Just days after Anthropic upgraded its computer-controlling AI agent capabilities, Google has introduced a similar feature for the Gemini ecosystem. The tech giant brings ‘Computer Use’ as a built-in feature of Gemini 3.5 Flash. It allows developers to create AI agents that can interact with browsers, desktop applications, and mobile environments.
Earlier offered as a standalone model, the computer-use capability is integrated directly into Gemini 3.5 Flash. This initiative aims to simplify the development of autonomous AI agents for observing screens, reasoning through tasks, and performing actions such as clicking buttons, entering text, navigating websites, and interacting with software interfaces.
Google explains, “The feature lets AI agents interact with software the way a person does: by looking at a screen and deciding where to click, what to type, and when to scroll, rather than relying on rigid, pre-coded integrations with each app.”
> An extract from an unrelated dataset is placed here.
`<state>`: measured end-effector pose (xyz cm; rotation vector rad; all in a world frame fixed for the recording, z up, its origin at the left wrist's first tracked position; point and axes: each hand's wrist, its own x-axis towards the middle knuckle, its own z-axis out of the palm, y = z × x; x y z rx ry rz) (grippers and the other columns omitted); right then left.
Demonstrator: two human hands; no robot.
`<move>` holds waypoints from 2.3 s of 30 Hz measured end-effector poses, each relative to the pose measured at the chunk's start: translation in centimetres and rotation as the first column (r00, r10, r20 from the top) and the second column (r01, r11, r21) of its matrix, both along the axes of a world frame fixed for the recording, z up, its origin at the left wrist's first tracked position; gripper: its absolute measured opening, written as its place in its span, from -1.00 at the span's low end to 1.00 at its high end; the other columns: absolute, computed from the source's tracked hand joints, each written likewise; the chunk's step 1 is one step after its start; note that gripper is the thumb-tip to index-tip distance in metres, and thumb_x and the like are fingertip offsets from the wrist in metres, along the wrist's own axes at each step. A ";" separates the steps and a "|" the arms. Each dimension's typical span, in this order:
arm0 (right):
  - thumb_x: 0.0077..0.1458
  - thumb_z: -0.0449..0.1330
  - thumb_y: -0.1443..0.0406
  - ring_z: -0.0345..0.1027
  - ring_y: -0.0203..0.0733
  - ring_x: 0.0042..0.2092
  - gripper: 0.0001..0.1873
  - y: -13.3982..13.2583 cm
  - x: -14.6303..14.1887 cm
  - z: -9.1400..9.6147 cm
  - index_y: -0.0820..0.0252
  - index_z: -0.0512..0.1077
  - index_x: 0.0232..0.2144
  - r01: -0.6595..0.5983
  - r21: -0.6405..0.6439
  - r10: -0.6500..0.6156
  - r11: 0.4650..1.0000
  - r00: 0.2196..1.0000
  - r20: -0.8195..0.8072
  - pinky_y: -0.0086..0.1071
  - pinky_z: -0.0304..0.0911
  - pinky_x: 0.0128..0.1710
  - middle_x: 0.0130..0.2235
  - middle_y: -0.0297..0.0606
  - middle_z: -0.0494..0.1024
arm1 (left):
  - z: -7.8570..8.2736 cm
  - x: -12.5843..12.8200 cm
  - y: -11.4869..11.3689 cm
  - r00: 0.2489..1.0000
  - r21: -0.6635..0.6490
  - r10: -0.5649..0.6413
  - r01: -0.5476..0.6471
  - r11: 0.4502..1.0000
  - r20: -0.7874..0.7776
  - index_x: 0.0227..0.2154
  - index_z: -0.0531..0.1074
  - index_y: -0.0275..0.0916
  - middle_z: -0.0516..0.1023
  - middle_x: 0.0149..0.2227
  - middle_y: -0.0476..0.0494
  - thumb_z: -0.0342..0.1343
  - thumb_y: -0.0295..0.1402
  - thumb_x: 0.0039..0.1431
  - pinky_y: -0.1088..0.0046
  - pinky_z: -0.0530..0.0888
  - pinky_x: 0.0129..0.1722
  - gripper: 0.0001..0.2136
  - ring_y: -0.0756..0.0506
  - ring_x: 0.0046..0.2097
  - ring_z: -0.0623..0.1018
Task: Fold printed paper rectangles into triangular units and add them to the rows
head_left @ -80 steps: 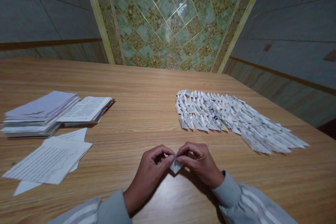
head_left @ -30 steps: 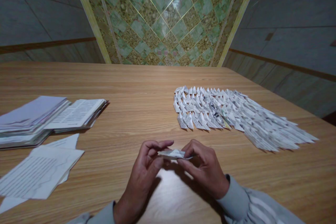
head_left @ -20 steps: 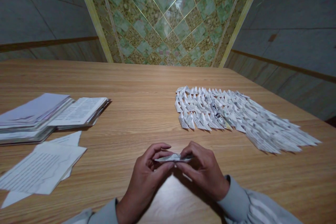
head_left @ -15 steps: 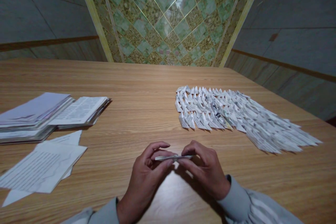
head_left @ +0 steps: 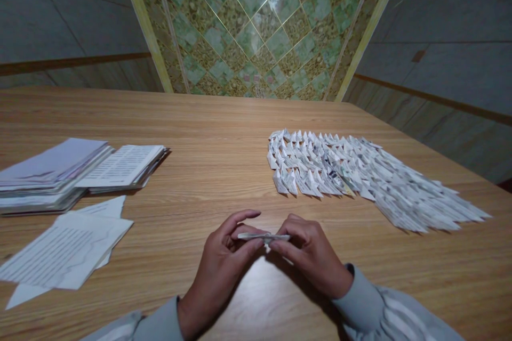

Gemini 3.5 Flash can run agentic workflows on browsers, mobile phones, and computers. The model can analyze screenshots, understand the interface, and generate actions that mirror human interactions within software applications. Other use cases include:
Automating repetitive form filling and data entry
Conducting software and application testing
Performing research across websites
Managing long-running enterprise workflows
Supporting knowledge workers across multiple applications
The ability to use Gemini 3.5 Flash in the development of AI agents sets it apart from other chatbots. Google has made it clear that the model is designed for long-horizon tasks.
The new feature can be accessed by developers via the Gemini API and the Gemini Enterprise Agent Platform. For ‘Computer Use’ activation, the developer just needs to switch on the tool in Gemini 3.5 Flash and set the environment to a browser, desktop, or mobile.
The model returns actions in a structured format, such as mouse clicks and keystrokes, which are then executed by the developer's client-side environment. Google has also added an ‘intent’ field, which explains the reason for the action taken.